Task objective:
Only the lines holding the string "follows" are needed; copy each of them from the data.

Saved entries
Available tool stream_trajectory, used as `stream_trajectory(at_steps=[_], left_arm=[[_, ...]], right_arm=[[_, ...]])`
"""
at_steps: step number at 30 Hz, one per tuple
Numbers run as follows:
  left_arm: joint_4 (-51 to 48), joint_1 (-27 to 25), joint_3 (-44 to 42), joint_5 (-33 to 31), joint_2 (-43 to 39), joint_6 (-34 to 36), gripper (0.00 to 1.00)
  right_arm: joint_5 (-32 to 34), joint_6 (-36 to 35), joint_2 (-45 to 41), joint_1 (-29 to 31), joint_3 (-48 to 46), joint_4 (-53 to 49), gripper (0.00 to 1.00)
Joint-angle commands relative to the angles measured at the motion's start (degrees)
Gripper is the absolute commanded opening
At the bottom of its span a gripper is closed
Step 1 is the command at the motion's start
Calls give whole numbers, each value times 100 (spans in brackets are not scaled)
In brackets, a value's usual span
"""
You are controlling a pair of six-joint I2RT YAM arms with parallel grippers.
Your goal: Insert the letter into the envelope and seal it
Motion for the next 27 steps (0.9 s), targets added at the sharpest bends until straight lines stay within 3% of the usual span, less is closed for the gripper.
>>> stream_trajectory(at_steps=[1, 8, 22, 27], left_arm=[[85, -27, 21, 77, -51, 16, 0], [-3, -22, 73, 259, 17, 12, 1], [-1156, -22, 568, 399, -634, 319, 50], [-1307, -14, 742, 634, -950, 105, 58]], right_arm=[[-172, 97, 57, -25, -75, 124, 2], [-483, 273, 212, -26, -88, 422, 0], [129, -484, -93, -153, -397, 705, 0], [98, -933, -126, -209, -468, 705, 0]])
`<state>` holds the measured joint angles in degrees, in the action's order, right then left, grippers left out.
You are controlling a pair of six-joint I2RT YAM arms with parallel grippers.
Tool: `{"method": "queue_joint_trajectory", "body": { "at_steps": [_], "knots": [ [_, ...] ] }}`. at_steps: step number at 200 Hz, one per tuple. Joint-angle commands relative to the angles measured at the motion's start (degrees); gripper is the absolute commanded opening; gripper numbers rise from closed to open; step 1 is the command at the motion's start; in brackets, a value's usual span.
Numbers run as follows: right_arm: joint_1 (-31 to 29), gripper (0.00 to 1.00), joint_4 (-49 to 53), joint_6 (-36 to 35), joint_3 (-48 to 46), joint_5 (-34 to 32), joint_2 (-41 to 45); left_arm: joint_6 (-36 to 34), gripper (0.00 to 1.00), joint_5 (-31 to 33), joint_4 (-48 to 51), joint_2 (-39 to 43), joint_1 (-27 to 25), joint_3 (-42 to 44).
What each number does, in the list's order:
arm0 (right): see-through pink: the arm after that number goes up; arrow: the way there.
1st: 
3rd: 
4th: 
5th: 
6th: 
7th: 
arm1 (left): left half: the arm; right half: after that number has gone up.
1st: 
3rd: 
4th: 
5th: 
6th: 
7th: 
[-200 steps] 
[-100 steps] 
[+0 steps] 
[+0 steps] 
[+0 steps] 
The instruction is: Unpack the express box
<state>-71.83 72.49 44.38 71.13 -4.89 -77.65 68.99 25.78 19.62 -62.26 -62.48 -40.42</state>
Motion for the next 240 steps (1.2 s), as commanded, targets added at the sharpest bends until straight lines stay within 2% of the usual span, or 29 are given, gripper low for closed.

Your response:
Numbers run as follows:
Numbers run as follows: right_arm: joint_1 (-31 to 29), gripper (0.00 to 1.00), joint_4 (-49 to 53), joint_6 (-36 to 35), joint_3 (-48 to 46), joint_5 (-34 to 32), joint_2 (-41 to 45); left_arm: joint_6 (-36 to 34), gripper (0.00 to 1.00), joint_5 (-31 to 33), joint_4 (-48 to 51), joint_2 (-39 to 43), joint_1 (-27 to 25), joint_3 (-42 to 44).

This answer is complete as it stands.